Je reviens à mon hypothèse du début : au fond, tu as entendu que tu es le Fils de Dieu, mais c’est toujours pas vérifié. Il faudrait en avoir le cœur net. On va tester ton Père, comme tu dis. On va voir s’il se décarcasse dans la catastrophe. C’est simple : on va mettre ton Père à l’épreuve, on va tenter Dieu. Et comme moi aussi, tout diable que je puisse être, j’ai quelques rudiments de théologie, tiens, je te sors un verset d’un psaume. Imparable : « Il donnera pour toi, à ses anges, l’ordre de te garder », et puis aussi, pour faire bonne mesure, « ils te porteront sur leurs mains pour que tu ne heurtes pas une pierre ». Hein, qu’est-ce que tu dis de ça ? Vas-y, quarante mètres sans parachute : ou alors ton Dieu se décide à sortir de son absence, ou alors tu t’écrases, tu seras anéanti à jamais, tu n’auras donc rien perdu, tu n’auras pas de regret à avoir. Suicide thé-ra-peu-ti-que, comme ça, tu seras quitte de ta marotte, de ta pathologie filiale.

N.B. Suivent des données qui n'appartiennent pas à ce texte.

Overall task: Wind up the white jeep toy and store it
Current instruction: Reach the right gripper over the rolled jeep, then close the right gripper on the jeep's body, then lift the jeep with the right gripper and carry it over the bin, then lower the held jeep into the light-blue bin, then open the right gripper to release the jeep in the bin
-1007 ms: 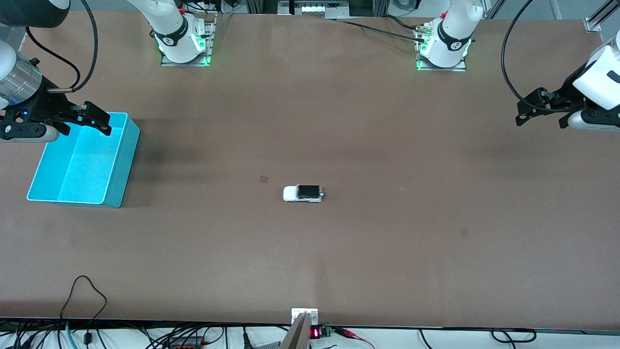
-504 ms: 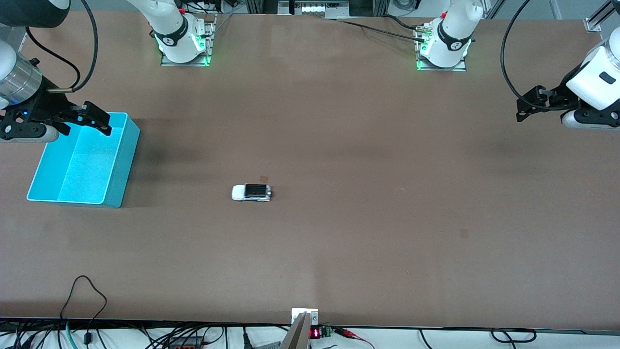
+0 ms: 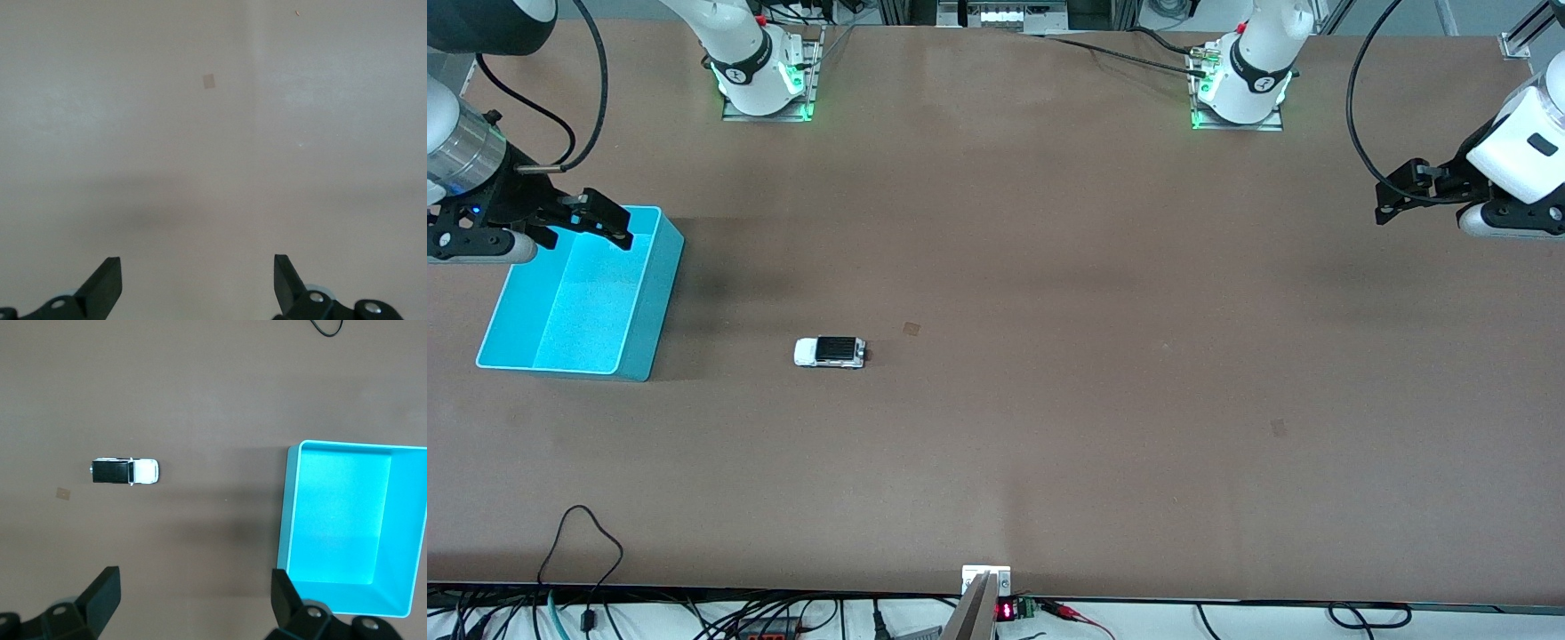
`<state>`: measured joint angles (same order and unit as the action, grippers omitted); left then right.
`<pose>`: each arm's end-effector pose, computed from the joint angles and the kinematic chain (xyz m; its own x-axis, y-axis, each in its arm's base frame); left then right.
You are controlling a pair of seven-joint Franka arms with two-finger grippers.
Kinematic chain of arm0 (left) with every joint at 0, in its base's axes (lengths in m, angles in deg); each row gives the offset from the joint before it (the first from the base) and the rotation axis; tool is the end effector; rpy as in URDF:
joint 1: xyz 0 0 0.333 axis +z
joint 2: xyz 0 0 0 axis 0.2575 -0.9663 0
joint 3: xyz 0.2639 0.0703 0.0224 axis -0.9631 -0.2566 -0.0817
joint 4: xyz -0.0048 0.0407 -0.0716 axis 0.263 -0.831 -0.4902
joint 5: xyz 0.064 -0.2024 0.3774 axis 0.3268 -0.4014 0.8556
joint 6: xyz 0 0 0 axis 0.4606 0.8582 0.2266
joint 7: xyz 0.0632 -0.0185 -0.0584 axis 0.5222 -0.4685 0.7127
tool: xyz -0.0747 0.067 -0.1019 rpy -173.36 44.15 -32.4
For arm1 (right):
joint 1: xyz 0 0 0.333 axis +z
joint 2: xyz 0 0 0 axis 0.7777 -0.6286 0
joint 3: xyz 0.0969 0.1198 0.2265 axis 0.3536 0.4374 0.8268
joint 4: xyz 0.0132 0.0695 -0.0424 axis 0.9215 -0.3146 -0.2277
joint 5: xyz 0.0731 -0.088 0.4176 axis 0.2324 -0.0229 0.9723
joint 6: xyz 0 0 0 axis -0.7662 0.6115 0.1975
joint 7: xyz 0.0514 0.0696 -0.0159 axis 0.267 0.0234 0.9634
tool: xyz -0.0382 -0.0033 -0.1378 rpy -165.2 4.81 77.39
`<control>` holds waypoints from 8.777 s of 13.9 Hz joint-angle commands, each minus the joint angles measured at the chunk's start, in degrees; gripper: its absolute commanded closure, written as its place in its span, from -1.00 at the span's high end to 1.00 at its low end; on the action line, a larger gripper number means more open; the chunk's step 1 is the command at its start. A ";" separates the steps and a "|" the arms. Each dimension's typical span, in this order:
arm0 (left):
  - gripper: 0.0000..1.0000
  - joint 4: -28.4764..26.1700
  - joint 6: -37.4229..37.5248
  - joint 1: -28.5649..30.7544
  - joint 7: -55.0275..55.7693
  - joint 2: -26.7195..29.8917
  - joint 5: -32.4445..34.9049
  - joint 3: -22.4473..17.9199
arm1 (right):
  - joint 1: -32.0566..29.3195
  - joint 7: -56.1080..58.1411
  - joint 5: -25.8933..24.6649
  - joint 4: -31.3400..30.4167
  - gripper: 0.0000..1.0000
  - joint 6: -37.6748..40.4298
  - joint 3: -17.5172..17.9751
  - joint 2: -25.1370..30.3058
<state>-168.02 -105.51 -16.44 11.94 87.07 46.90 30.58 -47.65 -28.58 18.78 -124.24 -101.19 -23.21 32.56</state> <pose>0.5861 -0.0233 0.5272 0.9985 -0.0484 -0.0269 -0.0492 -0.9984 -0.0280 0.6108 0.0421 0.4920 0.9999 -0.0024 0.0139 -0.0025 -1.0000 0.0088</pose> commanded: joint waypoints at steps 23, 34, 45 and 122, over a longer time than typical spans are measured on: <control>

Jésus ne réplique pas par ce qui est écrit cette fois, pas sur l’exact terrain du diable, mais par une parole. Une parole qui n’est pas une citation, une ré-citation, comme tu sais si bien faire. Non, moi je te cite devant le tribunal de Dieu, je te cite en comparution immédiate devant le Dieu de vérité : « Tu ne mettras pas à l’épreuve, tu ne tenteras pas le Seigneur ton Dieu ».

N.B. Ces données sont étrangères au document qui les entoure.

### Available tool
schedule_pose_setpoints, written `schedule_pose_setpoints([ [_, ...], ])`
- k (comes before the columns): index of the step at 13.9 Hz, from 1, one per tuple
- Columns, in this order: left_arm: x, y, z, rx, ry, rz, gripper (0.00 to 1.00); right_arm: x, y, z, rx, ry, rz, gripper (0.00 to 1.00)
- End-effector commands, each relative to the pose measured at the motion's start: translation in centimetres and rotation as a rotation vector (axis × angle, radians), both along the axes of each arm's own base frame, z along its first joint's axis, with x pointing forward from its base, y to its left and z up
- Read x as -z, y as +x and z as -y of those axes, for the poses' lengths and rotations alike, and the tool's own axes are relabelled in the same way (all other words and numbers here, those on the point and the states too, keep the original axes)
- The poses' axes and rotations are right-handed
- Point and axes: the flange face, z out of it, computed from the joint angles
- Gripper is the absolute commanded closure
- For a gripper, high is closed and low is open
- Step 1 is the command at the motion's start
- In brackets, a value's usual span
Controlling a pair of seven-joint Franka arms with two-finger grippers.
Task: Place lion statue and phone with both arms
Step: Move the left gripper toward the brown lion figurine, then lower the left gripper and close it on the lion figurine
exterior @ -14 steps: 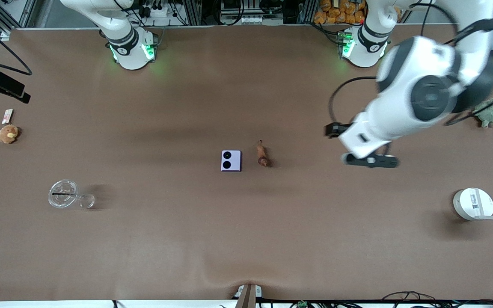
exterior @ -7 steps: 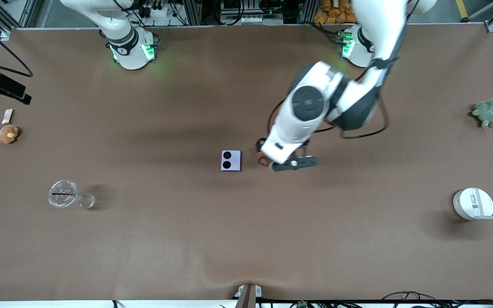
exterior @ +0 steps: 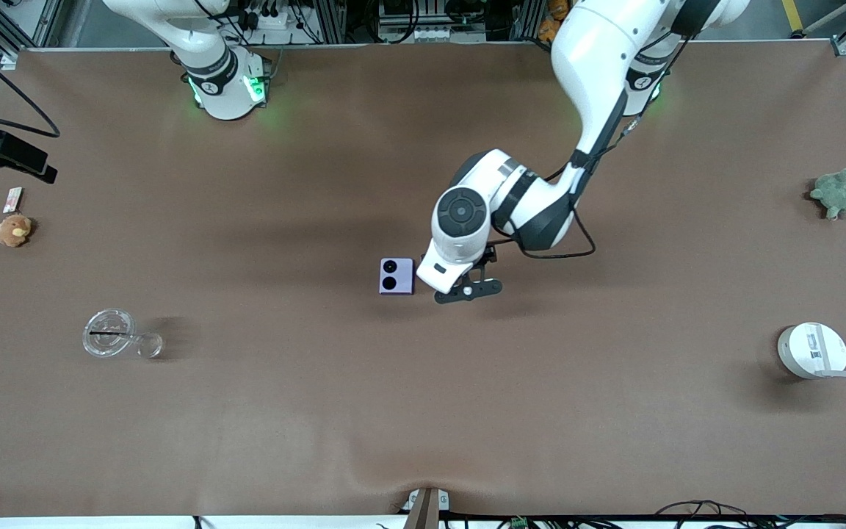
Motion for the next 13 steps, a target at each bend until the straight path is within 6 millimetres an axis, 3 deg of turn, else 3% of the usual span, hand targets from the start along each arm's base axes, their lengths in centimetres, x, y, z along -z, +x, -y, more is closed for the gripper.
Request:
schedule_pose_setpoints([
  [1, 2.6, -1.3, 2.1, 0.024, 0.029, 0.016, 0.00, 1.6, 1.5, -0.4, -0.021, -0.012, -0.034, 0.00],
  [5, 5.1, -1.9, 2.8, 0.015, 0.032, 0.016, 0.00, 1.8, 1.7, -0.9, -0.025, -0.008, -0.038, 0.00],
  [7, 5.9, -2.0, 2.7, 0.032, 0.052, 0.025, 0.00, 3.9, 2.8, -0.8, -0.029, -0.009, -0.074, 0.00],
  [9, 6.8, -2.6, 3.0, 0.053, 0.073, 0.028, 0.00, 4.6, 3.0, -0.6, -0.025, -0.009, -0.086, 0.00],
  [11, 7.2, -2.7, 3.0, 0.068, 0.089, 0.036, 0.00, 8.4, 4.7, -0.6, -0.027, -0.011, -0.158, 0.00],
  [13, 7.2, -2.6, 2.9, 0.071, 0.091, 0.039, 0.00, 8.6, 4.7, -0.6, -0.027, -0.007, -0.161, 0.00],
])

L’Esprit n’aura rien dit, mais il a gagné, et maintenant il va conduire Jésus vers Nazareth et dans cette synagogue où, un certain shabbat, c’est avec une autre Écriture combien enthousiaste, celle du prophète Isaïe, que l’aventure de l’Évangile va commencer : « L’Esprit de Dieu repose sur moi… ».
Le diable ne se le tient pas pour dit. Il est teigneux, infatigable, ce mandrin – on en sait tous quelque chose – et il reviendra au temps fixé, ce qu’il pense être son kairos à lui, la bonne aubaine, quand Jésus, goutte à goutte, perd sang et souffle. Le diable pour ça a engagé une troupe théâtrale ; ils ont du talent, les prêtres et les scribes, pour ricaner : « Il en a sauvé d ‘autres, qu’il se sauve lui-même, qu’il descende de la croix, et nous croirons en lui ».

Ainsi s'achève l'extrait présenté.